Start of Exercise inputs
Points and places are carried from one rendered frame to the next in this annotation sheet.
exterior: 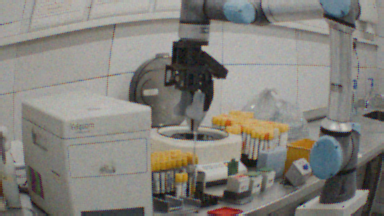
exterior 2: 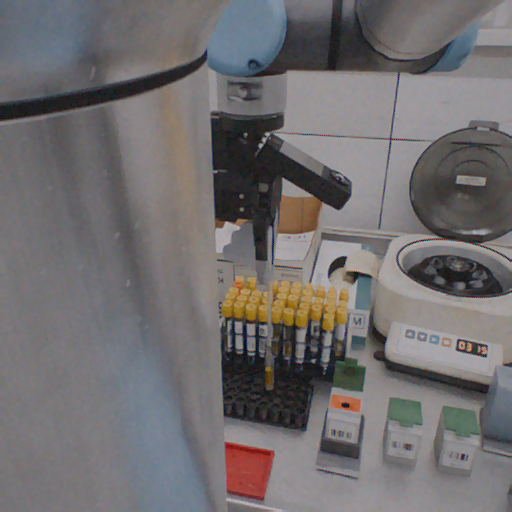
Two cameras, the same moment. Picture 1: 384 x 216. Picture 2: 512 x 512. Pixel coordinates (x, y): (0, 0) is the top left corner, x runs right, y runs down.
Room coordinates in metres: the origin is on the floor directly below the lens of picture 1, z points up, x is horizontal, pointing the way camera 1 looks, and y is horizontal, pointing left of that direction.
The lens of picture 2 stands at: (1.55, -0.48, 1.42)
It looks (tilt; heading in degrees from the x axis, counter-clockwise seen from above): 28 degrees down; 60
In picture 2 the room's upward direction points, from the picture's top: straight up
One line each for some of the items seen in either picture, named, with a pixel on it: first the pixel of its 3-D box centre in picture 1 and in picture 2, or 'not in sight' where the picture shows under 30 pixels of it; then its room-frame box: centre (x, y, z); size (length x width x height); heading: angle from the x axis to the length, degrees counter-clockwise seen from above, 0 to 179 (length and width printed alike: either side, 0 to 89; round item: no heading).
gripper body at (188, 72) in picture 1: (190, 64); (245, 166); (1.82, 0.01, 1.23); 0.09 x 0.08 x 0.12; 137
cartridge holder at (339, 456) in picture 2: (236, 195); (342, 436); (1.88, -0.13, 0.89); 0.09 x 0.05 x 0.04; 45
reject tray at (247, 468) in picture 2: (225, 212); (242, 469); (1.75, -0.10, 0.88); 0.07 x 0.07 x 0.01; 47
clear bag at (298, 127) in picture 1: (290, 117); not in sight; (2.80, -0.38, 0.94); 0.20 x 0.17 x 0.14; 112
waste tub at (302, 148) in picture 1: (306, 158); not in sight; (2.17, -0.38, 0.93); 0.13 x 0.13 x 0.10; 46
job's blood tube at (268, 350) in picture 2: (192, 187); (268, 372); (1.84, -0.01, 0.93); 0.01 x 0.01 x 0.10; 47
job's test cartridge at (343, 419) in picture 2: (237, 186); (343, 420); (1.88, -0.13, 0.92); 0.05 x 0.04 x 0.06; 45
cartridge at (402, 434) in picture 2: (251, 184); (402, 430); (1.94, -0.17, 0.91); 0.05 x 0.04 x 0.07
End of Exercise inputs
Whenever a line above includes the string "coordinates", copy it.

### Solved exercise
Two cameras, the same moment. Picture 1: 384 x 216. Picture 2: 512 x 512. Pixel coordinates (x, y): (0, 0) is the top left corner, x runs right, y runs down.
Room coordinates in metres: the origin is on the floor directly below the lens of picture 1, z points up, x is horizontal, pointing the way camera 1 looks, and y is horizontal, pointing left of that direction.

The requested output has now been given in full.